## Problem
A line qualifies if it holds the string "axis". Copy every qualifying line from the records.

[Source data]
------

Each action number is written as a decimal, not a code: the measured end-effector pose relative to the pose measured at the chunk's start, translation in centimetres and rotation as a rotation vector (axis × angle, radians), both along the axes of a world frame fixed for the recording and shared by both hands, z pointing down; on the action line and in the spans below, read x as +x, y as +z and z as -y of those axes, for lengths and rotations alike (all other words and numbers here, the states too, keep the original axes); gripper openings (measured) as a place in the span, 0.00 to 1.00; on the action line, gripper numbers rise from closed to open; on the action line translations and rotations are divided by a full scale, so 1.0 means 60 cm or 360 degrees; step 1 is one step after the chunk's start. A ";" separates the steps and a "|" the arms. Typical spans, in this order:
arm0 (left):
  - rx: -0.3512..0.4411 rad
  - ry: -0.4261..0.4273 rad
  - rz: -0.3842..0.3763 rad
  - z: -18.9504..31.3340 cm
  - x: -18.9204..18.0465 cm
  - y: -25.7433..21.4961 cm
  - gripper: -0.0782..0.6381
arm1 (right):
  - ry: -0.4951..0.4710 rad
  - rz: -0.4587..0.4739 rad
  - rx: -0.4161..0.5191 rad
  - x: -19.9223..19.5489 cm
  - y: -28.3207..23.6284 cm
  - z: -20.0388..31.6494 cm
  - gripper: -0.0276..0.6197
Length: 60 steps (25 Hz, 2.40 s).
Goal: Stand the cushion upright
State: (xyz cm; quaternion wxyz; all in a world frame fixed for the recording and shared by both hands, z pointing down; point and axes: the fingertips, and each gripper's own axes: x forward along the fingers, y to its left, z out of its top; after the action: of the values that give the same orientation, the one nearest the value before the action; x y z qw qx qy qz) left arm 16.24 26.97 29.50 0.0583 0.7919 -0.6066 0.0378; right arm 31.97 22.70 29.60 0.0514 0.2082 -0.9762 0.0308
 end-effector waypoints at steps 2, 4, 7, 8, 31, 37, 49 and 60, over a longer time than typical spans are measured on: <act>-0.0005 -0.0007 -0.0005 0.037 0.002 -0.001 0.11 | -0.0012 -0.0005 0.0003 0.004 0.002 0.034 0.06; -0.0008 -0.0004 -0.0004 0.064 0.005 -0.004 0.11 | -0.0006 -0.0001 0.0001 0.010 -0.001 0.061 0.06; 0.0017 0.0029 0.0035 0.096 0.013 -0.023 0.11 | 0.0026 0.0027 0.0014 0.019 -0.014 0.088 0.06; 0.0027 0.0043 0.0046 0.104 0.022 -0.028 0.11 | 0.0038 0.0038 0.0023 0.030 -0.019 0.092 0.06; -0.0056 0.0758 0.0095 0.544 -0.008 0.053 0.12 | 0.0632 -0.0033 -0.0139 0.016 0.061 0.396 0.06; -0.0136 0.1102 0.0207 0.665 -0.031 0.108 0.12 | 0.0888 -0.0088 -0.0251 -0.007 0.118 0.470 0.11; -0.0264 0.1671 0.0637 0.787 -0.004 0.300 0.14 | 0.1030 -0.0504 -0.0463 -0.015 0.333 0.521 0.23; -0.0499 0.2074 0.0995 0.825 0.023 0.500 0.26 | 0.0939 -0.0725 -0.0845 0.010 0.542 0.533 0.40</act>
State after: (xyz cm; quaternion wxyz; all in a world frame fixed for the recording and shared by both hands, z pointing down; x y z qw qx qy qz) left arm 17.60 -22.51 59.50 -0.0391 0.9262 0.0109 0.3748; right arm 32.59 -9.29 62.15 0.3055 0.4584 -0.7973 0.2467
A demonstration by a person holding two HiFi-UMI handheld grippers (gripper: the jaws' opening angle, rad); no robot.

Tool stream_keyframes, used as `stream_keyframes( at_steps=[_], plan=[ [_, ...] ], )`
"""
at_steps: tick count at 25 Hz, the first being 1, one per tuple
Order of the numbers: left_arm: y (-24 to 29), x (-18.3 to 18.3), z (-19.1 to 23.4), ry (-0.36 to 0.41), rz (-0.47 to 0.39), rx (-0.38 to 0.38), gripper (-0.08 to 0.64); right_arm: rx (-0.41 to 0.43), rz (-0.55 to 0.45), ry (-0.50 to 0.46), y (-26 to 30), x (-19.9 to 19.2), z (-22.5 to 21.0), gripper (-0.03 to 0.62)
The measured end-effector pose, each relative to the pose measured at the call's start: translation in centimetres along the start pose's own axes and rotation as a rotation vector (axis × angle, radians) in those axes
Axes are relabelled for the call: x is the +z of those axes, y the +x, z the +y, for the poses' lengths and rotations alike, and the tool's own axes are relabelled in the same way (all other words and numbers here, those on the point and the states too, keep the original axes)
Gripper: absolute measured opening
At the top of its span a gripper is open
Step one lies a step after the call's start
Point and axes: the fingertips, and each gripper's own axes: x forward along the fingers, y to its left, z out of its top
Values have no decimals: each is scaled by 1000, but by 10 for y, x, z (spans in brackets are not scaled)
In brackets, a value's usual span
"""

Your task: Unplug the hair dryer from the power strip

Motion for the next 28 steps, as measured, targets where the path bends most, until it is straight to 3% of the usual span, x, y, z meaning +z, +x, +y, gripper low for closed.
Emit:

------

## Task response
Each action number is written as a decimal, not a code: the measured end-effector pose relative to the pose measured at the chunk's start, translation in centimetres and rotation as a rotation vector (axis × angle, radians), both along the axes of a world frame fixed for the recording and shared by both hands, z pointing down; on the action line and in the spans below, read x as +x, y as +z and z as -y of those axes, for lengths and rotations alike (all other words and numbers here, the states too, keep the original axes); gripper openings (measured) as a place in the span, 0.00 to 1.00; on the action line, gripper numbers rise from closed to open; on the action line translations and rotations are divided by a full scale, so 1.0 means 60 cm or 360 degrees; step 1 is one step after the chunk's start. A ";" separates the steps and a "|" the arms. Typical spans, in this order:
The measured end-effector pose, each relative to the pose measured at the call's start: translation in centimetres along the start pose's own axes and rotation as a rotation vector (axis × angle, radians) in those axes

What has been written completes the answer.